Following the passage, in February 2016, of a new law in Andalucia regulating holiday rentals, I’ve already written about the rules and regulations landlords must comply with and the importance of registering your property with the regional tourism authority.
But what we’ve not looked at, so far, are the fiscal implications of short-term letting a property on the Costa del Sol, most likely to holidaymakers, from the landlord’s point of view. So, I talked to our friendly neighbourhood lawyer, Adolfo Martos Gross, of Costa del Sol law firm GAM Abogados.
The general rule, Adolfo explains, is that if you earn any income from a property you own and let in Spain, you are liable for taxation, although the kind of tax and how much you pay depends on where you reside for fiscal purposes and who (or what) you are.
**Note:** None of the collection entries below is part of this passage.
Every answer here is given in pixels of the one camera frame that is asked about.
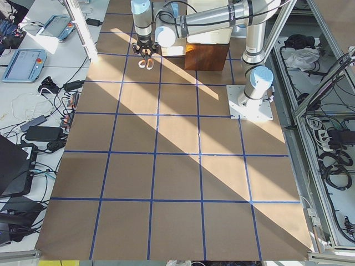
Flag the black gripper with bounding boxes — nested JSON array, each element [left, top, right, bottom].
[[131, 42, 159, 57]]

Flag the orange white scissors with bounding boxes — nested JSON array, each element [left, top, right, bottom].
[[138, 53, 154, 70]]

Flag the brown wooden drawer box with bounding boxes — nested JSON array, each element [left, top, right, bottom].
[[184, 43, 230, 71]]

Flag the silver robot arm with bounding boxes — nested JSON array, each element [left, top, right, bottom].
[[130, 0, 157, 59], [152, 1, 281, 78]]

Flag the black power adapter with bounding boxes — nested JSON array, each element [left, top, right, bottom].
[[85, 18, 103, 27]]

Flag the upper teach pendant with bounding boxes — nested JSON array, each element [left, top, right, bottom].
[[37, 15, 75, 42]]

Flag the teach pendant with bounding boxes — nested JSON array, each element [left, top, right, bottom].
[[37, 15, 75, 42], [2, 49, 47, 83]]

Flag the brown paper table mat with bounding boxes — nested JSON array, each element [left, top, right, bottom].
[[36, 1, 311, 260]]

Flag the lower teach pendant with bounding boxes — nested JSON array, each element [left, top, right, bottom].
[[2, 49, 47, 83]]

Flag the black power brick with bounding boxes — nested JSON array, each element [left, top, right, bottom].
[[25, 126, 63, 142]]

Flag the white crumpled cloth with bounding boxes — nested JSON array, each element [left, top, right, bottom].
[[285, 48, 320, 71]]

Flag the white power strip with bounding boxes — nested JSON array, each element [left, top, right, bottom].
[[317, 129, 333, 152]]

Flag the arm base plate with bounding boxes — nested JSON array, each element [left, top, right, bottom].
[[226, 85, 273, 122]]

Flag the coiled black cables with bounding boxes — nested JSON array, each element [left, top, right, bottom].
[[318, 152, 353, 192]]
For our purposes, there are four classifications of taxpayer in Spain: a resident individual or company and a non-resident individual or company.
Individual tax residents of Spain are required to declare any income they earn and pay tax under the Impuesto sobre la Renta de las Personas Físicas (IRPF, income tax), Adolfo says, while companies that are resident in Spain are required to declare their revenues and pay tax under the Impuesto sobre Sociedades (corporate tax). Individuals pay IRPF in line with a sliding scale levied on total earnings during a fiscal year, while companies generally pay corporate tax at a flat rate of 25% on any profits.
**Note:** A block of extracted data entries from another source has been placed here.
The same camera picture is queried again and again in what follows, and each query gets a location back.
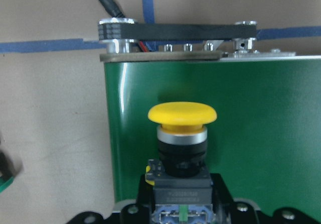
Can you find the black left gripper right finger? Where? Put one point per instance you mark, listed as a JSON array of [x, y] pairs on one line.
[[222, 201]]

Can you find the green conveyor belt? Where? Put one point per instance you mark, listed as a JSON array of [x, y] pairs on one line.
[[265, 141]]

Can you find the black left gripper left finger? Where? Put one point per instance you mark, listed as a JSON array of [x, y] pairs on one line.
[[145, 202]]
For individuals and companies that are not resident in Spain, Adolfo notes, things get a little more complicated, as where you reside is also relevant. Both are required to pay the Impuesto sobre la Renta de No Residentes (IRNR), which is levied at different rates depending on if you reside within or outside the European Union. Tax residents of other EU member states are liable to pay IRNR at a flat rate of 19% on any income or profits earned in Spain, while residents of the rest of the world are required to pay IRNR at 24%.
Another big difference between tax residents and non-residents, Adolfo adds, is how often you have to pay. Residents are required to declare income earned from letting property as part their annual IRPF tax return to the Agencia Tributaria (AKA Hacienda, Tax Agency) and settle any taxes due in June of the following year. Non-residents, on the other hand, have to pay on a quarterly basis, within a period of 20 calendar days after the end of the quarter.
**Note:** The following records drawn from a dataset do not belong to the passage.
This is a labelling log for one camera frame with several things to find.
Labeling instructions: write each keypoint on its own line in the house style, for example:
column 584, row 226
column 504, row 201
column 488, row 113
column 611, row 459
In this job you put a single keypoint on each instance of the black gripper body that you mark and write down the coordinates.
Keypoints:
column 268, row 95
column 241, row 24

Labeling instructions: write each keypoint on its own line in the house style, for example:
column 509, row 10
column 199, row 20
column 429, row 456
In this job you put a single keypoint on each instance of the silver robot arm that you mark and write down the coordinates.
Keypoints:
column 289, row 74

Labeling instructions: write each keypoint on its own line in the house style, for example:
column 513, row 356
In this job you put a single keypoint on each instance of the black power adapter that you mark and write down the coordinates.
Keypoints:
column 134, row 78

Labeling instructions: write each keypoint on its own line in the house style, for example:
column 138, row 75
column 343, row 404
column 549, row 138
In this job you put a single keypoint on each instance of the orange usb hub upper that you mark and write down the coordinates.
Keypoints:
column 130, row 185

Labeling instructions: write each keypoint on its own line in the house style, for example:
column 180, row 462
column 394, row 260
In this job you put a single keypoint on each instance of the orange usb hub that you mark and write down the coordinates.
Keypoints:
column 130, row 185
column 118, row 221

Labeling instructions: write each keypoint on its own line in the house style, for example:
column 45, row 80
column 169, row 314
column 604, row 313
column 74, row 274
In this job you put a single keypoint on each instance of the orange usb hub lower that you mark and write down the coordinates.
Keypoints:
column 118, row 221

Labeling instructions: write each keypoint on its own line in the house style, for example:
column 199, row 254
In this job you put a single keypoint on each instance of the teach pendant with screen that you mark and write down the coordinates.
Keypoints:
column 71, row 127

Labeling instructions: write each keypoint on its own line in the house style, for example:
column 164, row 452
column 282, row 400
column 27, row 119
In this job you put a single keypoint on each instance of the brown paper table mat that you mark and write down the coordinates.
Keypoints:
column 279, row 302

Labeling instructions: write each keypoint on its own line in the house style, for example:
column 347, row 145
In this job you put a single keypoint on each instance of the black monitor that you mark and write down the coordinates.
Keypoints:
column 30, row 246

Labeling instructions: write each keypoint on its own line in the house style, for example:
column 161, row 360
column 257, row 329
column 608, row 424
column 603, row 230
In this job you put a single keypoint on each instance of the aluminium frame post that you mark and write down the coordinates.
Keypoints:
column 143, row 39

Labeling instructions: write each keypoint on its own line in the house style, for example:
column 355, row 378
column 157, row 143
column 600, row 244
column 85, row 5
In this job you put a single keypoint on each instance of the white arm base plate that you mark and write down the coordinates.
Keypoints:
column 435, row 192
With the exception of those resident outside of the EU, Adolfo says, landlords are able to deduct costs arising from the maintenance of the property, although this does not include improvements; financial costs, such as interest on mortgages or loans used to buy the property, although not the capital; and any taxes, charges or other running costs, including the Impuesto sobre Bienes Inmuebles (IBI, property tax), refuse collection, insurance, community fees and depreciation, arising from the property that is being let.
Last but not least, Adolfo says, is the Impuesto sobre el Valor Añadido (IVA, value-added tax or VAT), which is levied on goods delivered and services provided. In most cases, this is not applicable as property letting is exempt from IVA, meaning landlords in Spain are normally not required to charge IVA or declare it. If the tenant sublets the property to a third party, however, the original let is subject to IVA.
But if the property is let on a basis where services, such as daily cleaning, catering and the like, are provided, then IVA must be charged at the reduced rate of 10% and landlords are required to make quarterly IVA declarations and pay the corresponding tax on an annual or quarterly basis, in accordance with their fiscal residence status.